The deliberate campaign by right-wing media and the Liberal party is to say the least, appalling. They know that Higgins is mentally vulnerable, yet they decided it was a brilliant idea to destroy her and her partner’s reputations without a thought to consequences.
I didn’t think the Liberal party could sink any lower than when they were led(?) by Morrison but alas it would seem that they all carry shovels and are willing to dig themselves into an even deeper hole.
It’s been a shameful week in the Senate. These predatory politicians need to keep their paws and their penises to themselves or face severe consequences.
I wish the Speaker would just kick out the repeat offenders who keep yelling, the whole Senate is quite dysfunctional because she doesn’t have control.
This was one of the issue I wished to comment on in the first two “Comments switched off ” articles.
It was absolutely appalling the way Dutton’s mob together with Newscorpse went after Kay Gallagher. The whole Brittany issue was liberal affair from start to finish.

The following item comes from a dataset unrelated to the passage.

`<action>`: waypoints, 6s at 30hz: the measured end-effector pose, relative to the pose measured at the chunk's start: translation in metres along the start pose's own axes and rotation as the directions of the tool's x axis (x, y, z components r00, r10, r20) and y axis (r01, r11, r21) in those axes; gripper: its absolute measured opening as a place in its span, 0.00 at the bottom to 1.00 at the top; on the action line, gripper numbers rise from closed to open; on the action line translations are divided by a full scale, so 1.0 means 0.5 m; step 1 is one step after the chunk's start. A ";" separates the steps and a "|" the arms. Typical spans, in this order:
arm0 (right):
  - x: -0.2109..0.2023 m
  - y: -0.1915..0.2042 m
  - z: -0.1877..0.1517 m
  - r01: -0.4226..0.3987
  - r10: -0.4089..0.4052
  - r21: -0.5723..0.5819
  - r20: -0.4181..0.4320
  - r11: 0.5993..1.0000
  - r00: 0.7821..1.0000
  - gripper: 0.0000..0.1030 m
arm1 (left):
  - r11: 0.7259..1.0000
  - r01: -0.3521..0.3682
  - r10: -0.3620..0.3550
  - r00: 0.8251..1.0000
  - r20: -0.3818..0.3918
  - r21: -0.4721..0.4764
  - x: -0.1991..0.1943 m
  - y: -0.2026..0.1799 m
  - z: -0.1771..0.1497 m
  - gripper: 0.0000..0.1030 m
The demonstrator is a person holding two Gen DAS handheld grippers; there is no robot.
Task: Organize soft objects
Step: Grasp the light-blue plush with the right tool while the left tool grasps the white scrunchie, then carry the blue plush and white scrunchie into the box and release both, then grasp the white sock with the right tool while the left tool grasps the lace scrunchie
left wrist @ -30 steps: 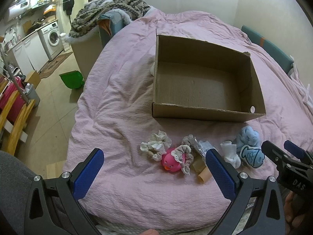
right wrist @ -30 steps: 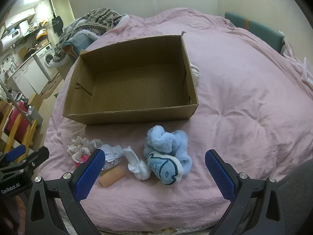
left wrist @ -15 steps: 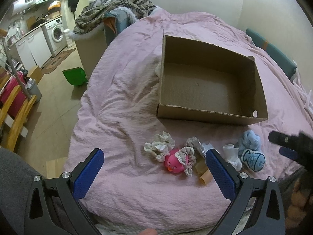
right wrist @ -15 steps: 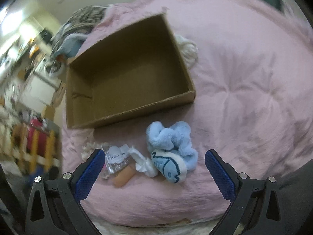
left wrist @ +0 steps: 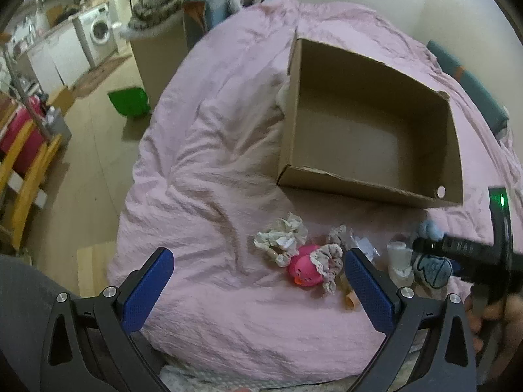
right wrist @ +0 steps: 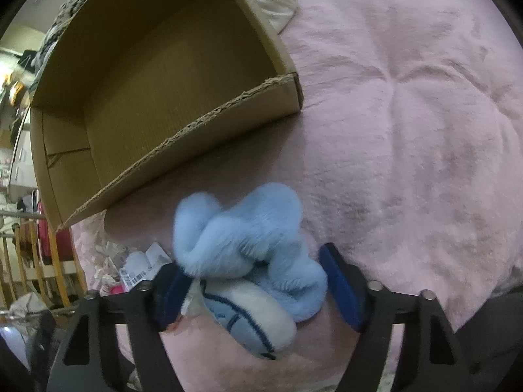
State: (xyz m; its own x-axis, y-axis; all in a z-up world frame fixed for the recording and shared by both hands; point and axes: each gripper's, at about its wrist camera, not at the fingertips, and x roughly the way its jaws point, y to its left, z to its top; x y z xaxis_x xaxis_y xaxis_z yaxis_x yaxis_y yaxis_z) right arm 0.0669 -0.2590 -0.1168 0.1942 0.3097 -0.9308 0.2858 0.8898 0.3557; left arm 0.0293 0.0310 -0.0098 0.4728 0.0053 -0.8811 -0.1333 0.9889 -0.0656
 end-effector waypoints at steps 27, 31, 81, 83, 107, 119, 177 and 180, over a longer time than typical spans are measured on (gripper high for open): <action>-0.157 0.010 -0.034 -0.266 0.285 -0.121 0.185 0.956 0.940 0.16 | 0.997 0.059 -0.039 0.946 -0.322 0.053 0.231 -0.058 0.048 0.23; -0.151 0.017 -0.037 -0.254 0.275 -0.127 0.181 0.959 0.944 0.16 | 0.996 0.094 -0.091 0.952 -0.293 -0.004 0.216 -0.044 0.056 0.12; -0.145 0.090 0.122 -0.140 0.228 -0.277 0.320 0.951 0.920 0.16 | 0.985 0.101 -0.117 0.987 0.112 0.138 0.095 -0.143 0.210 0.11; -0.136 0.095 0.118 -0.129 0.218 -0.283 0.313 0.950 0.924 0.16 | 0.986 0.108 -0.122 0.986 0.111 0.126 0.102 -0.140 0.210 0.11; -0.121 0.116 0.110 -0.106 0.206 -0.322 0.295 0.941 0.933 0.25 | 0.984 0.115 -0.132 0.983 0.130 0.136 0.113 -0.146 0.198 0.12; -0.132 0.114 0.110 -0.100 0.208 -0.307 0.339 0.946 0.918 0.74 | 0.980 0.122 -0.144 0.981 0.132 0.160 0.108 -0.155 0.197 0.34; -0.021 0.035 -0.028 -0.228 0.223 -0.106 -0.064 0.968 0.973 0.59 | 0.999 0.031 -0.032 0.999 0.029 0.013 0.031 -0.023 0.066 0.72; 0.011 0.058 -0.031 -0.189 0.176 -0.138 -0.105 0.972 0.979 0.58 | 1.000 0.028 -0.028 1.000 0.003 -0.004 0.043 -0.018 0.067 0.72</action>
State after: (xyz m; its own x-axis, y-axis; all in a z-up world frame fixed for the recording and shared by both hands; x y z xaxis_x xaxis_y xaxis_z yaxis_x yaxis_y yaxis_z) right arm 0.0616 -0.2264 -0.1128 0.1418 0.4946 -0.8575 0.1119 0.8527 0.5103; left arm 0.0699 0.0272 -0.0124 0.4786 -0.0224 -0.8777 -0.1231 0.9881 -0.0924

Sexual assault (allegedly) should never be used as a political weapon. This tactic emphasises the blatant disregard politicians have for victims/survivors and more generally, women.
And for some time after!
It must have been tricky deciding what to leave out, but thank-you Kristine for a concise summation of the incredibly disturbing last four years. On this week’s performance, I can see little hope for the next four years.
Male Liberals don’t actually believe women to be equal. That’s the heart of the issue.
Narks, I doubt the problem is confined to the Liberal Party alone. It may well be hidden more successfully amongst the other parties but I’d be gobsmacked if they were totally innocent of this problem.
Labor have gender quotas and the Greens have more women federal members than male members. Their policy platforms are also more beneficial to women than are the Liberals’. I doubt the same could be said of the other coalition party, so I guess that’s the one you’re referring to? How else does one determine “innocence” over guilt?